Differences among friends

The New York Times has a summary of this week's 'outing' of the differences of opinion between the US and Israel regarding Iran's nuclear capabilities.
Mr. Obama’s top aides suspect that Benjamin Netanyahu, Israel’s likely next prime minister, will not risk acting alone. It would undercut his relationship with his most important ally before that relationship really gets going. But that’s a guess.

And if Israel is bluffing, it’s probably not alone.

At the root of the problem of how to respond to Iran’s nuclear progress is the inscrutability of Iran itself. The Iranians hid their nuclear work from inspectors for 18 years, and last spring, in arguing against an Israeli attack, the Americans cited the probability that many of Iran’s nuclear facilities are still hidden. The Israelis had argued that an attack would set back the nuclear program by at least three years; the Americans responded that its effect might last as little as six months.

Iran has often exaggerated its capabilities in order to make the case that its enrichment program, which it claims is for power plants, is irreversible. But it has also refused to answer questions that international inspectors have raised about other work, which seems to point to an intention to use the enriched uranium for bombs.

If Iran wanted to ease jitters, it could do something very simple: turn its enriched uranium into reactor fuel.

“We’d hope they’d do it unilaterally, and maybe they will,” R. Scott Kemp, a nuclear expert at the Woodrow Wilson School of Public and International Affairs at Princeton University, said in an interview. So far, though, Iran has foregone that step and keeps the door open to further enrich a growing uranium supply. How fast it can do that has also become grist for debate, even among nuclear experts.

Iran Watch, part of the Wisconsin Project on Nuclear Arms Control, says the process would take only two or three months. By contrast, in a recent paper Mr. Kemp and his Princeton colleague Alexander Glaser put the figure between 9 and 36 months.

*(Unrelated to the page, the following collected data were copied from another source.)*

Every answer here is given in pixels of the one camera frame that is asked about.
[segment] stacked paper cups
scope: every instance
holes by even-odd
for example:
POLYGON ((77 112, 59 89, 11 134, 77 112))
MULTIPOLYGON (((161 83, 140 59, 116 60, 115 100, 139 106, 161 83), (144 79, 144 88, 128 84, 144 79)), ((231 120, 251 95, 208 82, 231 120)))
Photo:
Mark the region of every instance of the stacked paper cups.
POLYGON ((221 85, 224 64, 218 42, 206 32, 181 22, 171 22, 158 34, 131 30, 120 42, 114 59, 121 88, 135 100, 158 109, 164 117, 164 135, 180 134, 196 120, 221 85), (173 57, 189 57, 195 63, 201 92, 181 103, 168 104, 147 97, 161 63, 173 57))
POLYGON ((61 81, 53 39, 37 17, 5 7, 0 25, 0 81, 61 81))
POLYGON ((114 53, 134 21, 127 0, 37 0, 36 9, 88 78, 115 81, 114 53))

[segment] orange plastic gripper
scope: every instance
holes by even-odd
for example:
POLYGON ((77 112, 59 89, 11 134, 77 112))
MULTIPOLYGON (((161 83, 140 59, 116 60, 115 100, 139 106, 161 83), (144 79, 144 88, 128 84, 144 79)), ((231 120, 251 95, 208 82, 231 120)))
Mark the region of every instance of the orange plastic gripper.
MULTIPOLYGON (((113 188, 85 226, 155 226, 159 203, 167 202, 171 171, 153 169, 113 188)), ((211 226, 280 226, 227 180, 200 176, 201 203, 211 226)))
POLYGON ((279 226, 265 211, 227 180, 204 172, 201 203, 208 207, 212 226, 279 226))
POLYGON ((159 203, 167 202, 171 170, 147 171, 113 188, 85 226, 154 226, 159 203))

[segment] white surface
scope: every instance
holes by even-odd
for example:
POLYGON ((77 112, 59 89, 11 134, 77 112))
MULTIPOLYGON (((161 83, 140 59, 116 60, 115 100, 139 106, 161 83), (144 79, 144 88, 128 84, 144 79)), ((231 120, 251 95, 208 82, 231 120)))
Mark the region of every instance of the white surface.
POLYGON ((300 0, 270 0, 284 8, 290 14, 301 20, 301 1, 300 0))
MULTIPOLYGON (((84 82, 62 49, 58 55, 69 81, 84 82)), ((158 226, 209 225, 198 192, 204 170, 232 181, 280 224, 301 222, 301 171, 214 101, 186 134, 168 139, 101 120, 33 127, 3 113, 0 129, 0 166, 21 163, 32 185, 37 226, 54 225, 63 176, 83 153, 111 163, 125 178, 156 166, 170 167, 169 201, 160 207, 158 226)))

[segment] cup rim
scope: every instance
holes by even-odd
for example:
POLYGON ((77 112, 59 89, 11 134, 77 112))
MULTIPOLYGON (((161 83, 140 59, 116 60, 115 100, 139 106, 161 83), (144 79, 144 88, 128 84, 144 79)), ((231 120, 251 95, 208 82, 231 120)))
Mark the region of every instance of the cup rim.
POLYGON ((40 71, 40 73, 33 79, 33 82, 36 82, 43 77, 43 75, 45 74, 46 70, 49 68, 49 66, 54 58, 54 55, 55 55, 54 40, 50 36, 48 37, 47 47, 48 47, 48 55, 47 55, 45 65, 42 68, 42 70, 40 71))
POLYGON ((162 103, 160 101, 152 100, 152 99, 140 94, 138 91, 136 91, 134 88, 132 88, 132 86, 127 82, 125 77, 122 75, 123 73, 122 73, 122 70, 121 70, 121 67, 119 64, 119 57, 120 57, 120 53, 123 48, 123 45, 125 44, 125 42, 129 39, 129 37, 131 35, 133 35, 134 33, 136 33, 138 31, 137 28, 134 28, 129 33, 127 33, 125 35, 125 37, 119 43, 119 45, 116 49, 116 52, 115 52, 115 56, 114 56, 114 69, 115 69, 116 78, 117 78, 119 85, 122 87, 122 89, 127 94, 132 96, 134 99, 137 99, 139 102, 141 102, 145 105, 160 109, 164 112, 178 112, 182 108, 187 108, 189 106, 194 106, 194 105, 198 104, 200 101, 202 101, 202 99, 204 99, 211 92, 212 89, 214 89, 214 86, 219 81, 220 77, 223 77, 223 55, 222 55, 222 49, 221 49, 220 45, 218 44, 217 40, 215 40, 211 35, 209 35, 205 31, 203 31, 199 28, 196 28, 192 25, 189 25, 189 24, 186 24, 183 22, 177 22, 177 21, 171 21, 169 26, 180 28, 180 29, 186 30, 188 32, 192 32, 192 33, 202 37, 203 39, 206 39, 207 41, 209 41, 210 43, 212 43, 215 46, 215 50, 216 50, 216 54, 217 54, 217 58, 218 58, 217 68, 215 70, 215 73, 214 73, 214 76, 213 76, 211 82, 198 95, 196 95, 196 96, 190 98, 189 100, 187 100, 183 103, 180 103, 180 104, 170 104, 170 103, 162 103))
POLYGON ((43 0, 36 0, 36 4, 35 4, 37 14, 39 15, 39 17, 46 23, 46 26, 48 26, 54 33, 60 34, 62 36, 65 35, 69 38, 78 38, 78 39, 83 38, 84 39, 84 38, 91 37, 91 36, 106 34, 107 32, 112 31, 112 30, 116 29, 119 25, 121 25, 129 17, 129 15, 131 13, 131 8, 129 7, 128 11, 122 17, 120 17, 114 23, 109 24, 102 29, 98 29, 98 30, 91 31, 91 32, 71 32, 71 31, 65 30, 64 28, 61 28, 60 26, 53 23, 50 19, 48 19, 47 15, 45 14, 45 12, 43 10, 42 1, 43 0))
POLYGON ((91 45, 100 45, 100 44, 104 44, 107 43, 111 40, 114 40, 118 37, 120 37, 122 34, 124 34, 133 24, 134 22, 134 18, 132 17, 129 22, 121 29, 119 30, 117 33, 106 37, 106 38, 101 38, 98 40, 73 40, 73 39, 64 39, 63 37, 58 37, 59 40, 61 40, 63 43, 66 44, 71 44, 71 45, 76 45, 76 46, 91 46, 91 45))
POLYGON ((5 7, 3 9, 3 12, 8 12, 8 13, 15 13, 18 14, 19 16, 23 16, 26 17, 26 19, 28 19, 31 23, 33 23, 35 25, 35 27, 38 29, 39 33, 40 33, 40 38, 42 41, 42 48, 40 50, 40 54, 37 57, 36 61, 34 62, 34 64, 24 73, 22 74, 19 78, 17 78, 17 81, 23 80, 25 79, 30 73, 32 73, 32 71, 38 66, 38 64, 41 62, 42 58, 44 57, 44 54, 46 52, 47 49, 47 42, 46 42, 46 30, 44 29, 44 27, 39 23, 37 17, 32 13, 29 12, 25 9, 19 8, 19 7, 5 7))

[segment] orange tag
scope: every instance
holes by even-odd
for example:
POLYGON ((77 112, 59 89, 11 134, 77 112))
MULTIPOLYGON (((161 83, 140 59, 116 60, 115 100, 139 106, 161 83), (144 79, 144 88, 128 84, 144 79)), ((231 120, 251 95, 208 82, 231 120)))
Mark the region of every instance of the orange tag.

“In the race between an Iranian bomb and bombing Iran, we would win,” said Jeffrey G. Lewis, a nuclear specialist at the New America Foundation, a research group in Washington. “We would cave in the roof before they got a bomb’s worth of material.”

For its part, the American intelligence community has estimated that Iran might have enough highly enriched uranium for a bomb late this year, but it put the more likely date as sometime between next year and 2015.

Iranian milestone or not, Admiral Blair [pictured. CiJ] is sticking to those numbers.
The problem with this kind of interpretive dispute is that Israel has far more at stake than the United States. For Israel, an Iranian nuclear weapon is an existential threat in the short term. For the United States it may not even be one in the long term. As Paul Mirengoff pointed out earlier this week:
If I understand Blair's less than lucid explanation correctly, he is saying that Israel draws different conclusions than the U.S. from the same facts because they are more fearful of the consequences of Iran developing a nuclear bomb. Although Blair may be suggesting that Israel is paranoid, one could just as easily infer that the more sanguine U.S. view of Iran's progress and intentions stems from lack of deep concern about what it would mean for Iran to have a nuclear bomb.
Yup. Don't try to tell me that you know better than I do what hurts me.


At 9:32 PM, Blogger NormanF said...

The US has self-interested reasons to downplay Iran's nuclear threat. For Israel, Iran's nuclear ambition is a matter of national survival. That makes it a lot more than just a difference of view among friends.